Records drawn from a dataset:
+--
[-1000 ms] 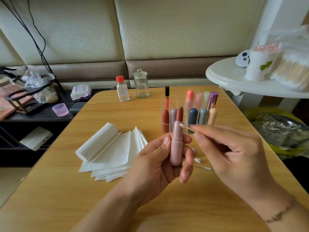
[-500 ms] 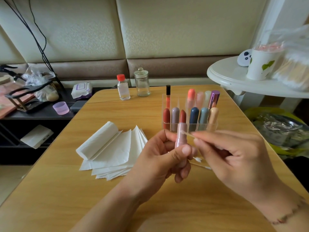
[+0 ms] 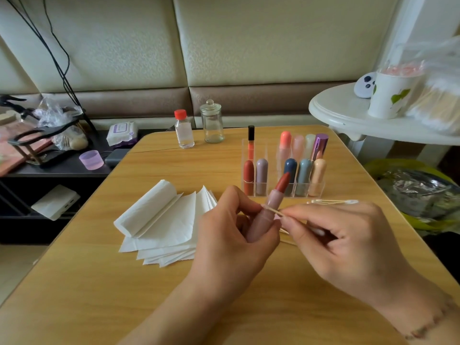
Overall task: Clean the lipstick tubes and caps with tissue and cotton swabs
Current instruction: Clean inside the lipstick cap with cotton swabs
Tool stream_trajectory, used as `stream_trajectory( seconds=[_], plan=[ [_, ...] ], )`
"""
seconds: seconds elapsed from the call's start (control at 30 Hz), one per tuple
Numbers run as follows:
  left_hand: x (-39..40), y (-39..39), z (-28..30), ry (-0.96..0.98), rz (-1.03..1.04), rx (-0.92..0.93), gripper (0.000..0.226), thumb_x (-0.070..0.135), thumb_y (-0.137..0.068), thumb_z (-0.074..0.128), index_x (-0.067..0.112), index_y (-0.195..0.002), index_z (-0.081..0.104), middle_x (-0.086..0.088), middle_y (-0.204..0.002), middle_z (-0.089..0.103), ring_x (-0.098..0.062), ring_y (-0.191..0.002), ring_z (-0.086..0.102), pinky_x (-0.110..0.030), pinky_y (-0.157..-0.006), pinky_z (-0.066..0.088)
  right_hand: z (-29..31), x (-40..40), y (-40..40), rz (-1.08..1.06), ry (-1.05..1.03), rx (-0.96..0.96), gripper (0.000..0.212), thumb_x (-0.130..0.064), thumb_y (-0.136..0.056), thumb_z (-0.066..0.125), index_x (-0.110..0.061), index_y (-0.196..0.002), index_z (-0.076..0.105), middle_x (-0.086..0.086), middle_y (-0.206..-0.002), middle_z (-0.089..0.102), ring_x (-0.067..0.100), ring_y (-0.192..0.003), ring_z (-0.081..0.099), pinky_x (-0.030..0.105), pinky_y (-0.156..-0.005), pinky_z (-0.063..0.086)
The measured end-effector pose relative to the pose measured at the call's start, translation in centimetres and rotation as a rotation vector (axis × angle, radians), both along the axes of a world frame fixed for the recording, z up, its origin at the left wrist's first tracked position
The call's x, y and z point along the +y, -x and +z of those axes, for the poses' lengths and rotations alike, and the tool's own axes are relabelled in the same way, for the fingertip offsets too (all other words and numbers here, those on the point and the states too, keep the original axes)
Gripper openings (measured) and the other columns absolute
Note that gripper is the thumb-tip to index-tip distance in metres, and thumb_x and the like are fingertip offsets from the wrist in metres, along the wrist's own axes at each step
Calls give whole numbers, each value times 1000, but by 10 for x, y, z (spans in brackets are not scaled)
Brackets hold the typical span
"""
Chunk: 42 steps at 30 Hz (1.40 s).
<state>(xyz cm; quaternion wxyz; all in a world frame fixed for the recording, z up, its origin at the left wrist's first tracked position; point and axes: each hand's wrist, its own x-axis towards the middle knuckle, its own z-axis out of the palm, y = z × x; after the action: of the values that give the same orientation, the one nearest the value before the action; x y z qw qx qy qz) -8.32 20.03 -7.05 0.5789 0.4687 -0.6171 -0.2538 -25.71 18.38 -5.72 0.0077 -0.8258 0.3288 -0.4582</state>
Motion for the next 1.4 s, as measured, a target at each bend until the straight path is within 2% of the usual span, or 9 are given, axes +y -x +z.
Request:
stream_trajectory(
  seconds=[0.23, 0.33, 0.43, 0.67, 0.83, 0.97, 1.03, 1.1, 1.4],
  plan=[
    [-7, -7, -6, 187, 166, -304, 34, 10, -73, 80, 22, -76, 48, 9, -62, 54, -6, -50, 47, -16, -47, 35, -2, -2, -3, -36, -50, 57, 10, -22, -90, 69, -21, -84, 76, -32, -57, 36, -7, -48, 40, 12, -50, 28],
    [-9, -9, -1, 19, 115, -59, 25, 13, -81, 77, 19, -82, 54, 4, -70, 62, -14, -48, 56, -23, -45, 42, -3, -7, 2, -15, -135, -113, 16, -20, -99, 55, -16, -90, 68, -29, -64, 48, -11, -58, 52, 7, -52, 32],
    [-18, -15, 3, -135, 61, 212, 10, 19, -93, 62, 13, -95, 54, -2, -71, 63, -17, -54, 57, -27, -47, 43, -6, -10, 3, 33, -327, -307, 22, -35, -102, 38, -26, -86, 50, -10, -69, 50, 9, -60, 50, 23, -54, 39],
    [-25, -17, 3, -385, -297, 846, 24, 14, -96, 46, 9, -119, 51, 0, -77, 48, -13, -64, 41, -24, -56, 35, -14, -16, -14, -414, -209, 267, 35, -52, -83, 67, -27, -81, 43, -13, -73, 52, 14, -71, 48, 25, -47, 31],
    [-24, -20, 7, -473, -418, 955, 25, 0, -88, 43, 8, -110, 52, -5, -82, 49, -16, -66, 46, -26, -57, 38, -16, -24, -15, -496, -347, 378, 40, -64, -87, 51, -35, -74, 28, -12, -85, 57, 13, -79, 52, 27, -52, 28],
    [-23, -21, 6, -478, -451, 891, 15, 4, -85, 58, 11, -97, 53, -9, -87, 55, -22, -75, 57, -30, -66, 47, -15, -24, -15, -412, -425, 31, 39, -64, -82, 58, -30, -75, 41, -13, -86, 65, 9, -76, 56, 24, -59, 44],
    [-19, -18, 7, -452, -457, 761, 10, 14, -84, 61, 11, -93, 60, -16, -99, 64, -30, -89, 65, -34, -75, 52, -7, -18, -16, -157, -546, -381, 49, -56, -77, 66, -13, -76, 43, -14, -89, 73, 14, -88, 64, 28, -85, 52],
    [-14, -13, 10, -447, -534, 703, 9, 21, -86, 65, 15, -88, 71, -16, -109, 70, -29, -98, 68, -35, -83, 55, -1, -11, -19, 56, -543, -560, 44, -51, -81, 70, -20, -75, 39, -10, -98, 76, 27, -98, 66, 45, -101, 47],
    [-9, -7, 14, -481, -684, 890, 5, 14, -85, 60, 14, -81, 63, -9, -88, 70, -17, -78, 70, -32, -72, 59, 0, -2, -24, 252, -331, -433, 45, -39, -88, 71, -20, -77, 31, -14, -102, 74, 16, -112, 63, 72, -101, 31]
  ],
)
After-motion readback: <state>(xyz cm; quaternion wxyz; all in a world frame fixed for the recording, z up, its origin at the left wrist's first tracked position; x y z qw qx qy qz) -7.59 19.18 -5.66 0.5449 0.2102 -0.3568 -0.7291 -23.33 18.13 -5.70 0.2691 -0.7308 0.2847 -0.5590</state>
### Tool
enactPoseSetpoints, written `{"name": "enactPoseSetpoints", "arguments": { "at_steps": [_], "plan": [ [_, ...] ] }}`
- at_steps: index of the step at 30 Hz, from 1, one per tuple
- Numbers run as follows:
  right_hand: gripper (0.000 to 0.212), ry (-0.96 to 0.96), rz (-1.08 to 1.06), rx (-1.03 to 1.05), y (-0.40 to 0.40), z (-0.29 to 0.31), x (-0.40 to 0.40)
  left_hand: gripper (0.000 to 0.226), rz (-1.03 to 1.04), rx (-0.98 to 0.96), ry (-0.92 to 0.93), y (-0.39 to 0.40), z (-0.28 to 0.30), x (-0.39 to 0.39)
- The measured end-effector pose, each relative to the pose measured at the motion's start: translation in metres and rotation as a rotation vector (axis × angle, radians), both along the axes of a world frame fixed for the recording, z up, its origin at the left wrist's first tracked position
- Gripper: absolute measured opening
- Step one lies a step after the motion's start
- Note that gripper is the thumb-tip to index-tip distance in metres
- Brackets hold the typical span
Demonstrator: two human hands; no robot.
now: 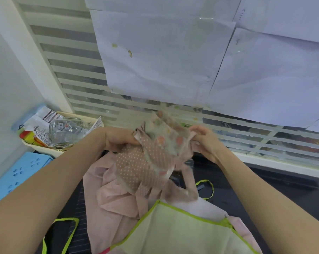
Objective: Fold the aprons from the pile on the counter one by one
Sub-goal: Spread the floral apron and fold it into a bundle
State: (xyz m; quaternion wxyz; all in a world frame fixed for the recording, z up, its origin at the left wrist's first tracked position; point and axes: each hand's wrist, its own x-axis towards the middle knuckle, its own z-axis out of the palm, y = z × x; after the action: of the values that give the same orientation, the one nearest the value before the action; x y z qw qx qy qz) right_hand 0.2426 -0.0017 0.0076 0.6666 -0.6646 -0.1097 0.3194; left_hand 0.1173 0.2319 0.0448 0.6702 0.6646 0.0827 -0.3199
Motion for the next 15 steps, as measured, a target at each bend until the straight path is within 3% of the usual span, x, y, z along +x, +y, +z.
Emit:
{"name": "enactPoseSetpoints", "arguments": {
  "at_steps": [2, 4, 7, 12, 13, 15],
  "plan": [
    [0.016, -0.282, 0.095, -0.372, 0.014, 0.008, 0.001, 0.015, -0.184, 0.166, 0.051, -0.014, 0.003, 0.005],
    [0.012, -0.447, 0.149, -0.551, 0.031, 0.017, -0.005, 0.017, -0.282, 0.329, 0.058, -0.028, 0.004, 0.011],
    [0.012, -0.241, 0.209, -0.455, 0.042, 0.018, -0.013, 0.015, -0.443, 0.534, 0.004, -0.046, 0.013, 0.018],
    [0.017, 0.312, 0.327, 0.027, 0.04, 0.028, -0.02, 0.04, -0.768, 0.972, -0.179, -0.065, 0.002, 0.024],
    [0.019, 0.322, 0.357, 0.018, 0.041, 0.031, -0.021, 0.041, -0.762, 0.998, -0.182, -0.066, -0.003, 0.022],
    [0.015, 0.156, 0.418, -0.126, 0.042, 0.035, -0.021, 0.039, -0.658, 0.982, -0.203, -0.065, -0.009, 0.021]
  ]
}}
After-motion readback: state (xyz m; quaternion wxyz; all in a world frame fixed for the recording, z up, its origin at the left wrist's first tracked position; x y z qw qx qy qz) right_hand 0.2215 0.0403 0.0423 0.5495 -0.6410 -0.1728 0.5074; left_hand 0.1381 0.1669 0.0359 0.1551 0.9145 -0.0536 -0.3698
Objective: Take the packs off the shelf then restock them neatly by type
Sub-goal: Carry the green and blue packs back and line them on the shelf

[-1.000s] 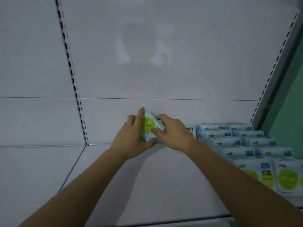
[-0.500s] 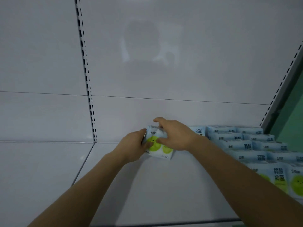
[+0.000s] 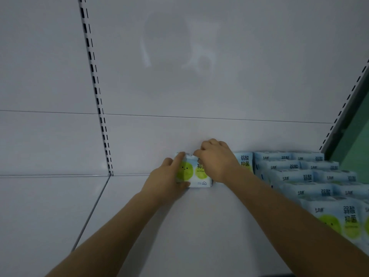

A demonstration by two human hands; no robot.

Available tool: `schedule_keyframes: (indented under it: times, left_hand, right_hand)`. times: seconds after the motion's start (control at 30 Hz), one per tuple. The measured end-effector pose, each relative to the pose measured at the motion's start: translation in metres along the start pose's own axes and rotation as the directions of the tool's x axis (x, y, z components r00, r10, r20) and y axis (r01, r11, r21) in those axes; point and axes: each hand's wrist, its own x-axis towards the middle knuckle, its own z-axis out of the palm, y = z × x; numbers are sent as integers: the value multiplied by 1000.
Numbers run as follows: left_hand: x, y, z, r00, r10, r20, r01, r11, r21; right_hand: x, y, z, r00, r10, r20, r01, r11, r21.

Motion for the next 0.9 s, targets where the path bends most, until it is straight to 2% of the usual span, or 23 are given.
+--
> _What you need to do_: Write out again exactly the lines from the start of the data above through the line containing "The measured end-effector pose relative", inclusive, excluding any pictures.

> _Your solution_:
[-1000 ms] 
[-500 ms] 
[+0 ms] 
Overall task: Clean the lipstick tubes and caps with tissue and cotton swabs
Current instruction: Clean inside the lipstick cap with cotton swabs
Tool stream_trajectory, used as `stream_trajectory( seconds=[_], plan=[ [_, ...] ], )`
"""
seconds: seconds elapsed from the call's start (control at 30 Hz), one per tuple
Numbers run as follows:
  left_hand: x (-39..40), y (-39..39), z (-28..30), ry (-0.96..0.98), rz (-1.03..1.04), rx (-0.92..0.93), gripper (0.000..0.226), thumb_x (-0.070..0.135), thumb_y (-0.137..0.068), thumb_z (-0.074..0.128), index_x (-0.067..0.112), index_y (-0.195..0.002), index_z (-0.081..0.104), middle_x (-0.086..0.088), middle_y (-0.204..0.002), middle_z (-0.089..0.103), ring_x (-0.098..0.062), ring_y (-0.191..0.002), ring_z (-0.086..0.102), pinky_x (-0.110..0.030), pinky_y (-0.157..-0.006), pinky_z (-0.066..0.088)
  right_hand: z (-29..31), x (-40..40), y (-40..40), rz (-1.08..1.06), ry (-1.05..1.03), rx (-0.96..0.96), gripper (0.000..0.212), thumb_x (-0.130..0.064), thumb_y (-0.136..0.056), thumb_z (-0.066..0.125), index_x (-0.110..0.061), index_y (-0.196..0.002), index_z (-0.076..0.105), middle_x (-0.086..0.086), middle_y (-0.206..-0.002), middle_z (-0.089..0.102), ring_x (-0.067..0.100), ring_y (-0.192..0.003), ring_z (-0.081..0.099), pinky_x (-0.030..0.105), pinky_y (-0.156..-0.005), pinky_z (-0.063..0.086)
The measured end-effector pose relative to the pose measured at the call's start, translation in centimetres and rotation as a rotation vector (axis × angle, radians), both along the axes of a world frame fixed for the recording, z up, its origin at the left wrist's first tracked position

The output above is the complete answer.